Starting with the line that contains "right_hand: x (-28" and stopping after the line that contains "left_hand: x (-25", return each line below exactly as written, with no others.

[Stored data entries]
----

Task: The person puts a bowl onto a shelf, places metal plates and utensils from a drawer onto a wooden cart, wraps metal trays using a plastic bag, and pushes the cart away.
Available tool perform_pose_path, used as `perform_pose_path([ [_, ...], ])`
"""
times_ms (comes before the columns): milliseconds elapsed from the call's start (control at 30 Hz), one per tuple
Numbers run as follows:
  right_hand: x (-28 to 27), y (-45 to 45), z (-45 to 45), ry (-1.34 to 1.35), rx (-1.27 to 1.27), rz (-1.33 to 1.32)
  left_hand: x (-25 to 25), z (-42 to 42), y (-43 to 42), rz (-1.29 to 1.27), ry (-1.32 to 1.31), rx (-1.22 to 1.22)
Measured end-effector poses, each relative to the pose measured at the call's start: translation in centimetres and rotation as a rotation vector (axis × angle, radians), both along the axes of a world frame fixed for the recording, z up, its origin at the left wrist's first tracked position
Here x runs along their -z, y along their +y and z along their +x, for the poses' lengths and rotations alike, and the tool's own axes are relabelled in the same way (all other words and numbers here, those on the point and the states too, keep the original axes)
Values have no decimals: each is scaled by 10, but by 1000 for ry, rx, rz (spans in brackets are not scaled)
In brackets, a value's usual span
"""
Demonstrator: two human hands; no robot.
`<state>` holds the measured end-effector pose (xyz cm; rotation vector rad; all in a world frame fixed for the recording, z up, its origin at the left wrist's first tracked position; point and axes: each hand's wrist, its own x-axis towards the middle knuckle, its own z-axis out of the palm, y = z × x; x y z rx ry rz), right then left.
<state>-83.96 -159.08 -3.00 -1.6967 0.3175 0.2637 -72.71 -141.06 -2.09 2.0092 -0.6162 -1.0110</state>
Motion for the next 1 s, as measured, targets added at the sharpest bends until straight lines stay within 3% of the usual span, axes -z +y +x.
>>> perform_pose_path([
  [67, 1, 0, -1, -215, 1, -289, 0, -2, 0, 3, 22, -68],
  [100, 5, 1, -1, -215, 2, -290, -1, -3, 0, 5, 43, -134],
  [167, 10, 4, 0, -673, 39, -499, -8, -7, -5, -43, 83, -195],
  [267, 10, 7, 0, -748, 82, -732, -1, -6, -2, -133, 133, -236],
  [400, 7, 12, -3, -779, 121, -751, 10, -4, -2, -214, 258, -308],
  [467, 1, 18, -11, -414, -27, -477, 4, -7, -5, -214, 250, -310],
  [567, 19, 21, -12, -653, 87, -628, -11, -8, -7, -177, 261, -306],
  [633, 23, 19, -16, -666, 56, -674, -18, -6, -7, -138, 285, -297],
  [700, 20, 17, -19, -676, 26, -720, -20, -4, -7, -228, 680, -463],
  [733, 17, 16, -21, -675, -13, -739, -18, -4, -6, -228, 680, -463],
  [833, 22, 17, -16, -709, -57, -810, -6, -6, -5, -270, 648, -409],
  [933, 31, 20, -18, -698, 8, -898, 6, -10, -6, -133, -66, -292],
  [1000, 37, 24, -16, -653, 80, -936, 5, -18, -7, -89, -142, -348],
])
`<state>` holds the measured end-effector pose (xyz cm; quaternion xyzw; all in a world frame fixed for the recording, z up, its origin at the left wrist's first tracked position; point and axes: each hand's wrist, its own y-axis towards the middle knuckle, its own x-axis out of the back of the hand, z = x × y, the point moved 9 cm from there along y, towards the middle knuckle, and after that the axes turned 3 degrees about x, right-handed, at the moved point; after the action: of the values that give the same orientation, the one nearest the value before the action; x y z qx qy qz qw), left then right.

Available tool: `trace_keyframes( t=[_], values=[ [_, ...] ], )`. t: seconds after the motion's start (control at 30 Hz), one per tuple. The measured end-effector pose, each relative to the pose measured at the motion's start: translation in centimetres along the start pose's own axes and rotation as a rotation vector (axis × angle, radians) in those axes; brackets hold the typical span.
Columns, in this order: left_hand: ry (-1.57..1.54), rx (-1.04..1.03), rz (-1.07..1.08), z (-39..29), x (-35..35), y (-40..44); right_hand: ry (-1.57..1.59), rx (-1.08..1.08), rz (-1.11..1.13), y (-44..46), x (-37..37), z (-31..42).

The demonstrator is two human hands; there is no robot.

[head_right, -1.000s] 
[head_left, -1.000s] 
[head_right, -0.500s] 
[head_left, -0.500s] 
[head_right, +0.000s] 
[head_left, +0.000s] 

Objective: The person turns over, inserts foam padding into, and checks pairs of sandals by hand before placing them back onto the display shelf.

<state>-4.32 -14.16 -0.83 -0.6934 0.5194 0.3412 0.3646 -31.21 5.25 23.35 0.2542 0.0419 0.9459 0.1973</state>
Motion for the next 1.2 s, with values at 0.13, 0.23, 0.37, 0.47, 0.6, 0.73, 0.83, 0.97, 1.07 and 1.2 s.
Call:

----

*ANSWER SECTION*.
  right_hand: x (-28 to 27), y (-45 to 45), z (-45 to 45), ry (-1.34 to 1.35), rx (-1.27 to 1.27), rz (-1.33 to 1.32)
  left_hand: x (-25 to 25), z (-42 to 42), y (-43 to 42), rz (-1.29 to 1.27), ry (-1.32 to 1.31), rx (-1.22 to 1.22)

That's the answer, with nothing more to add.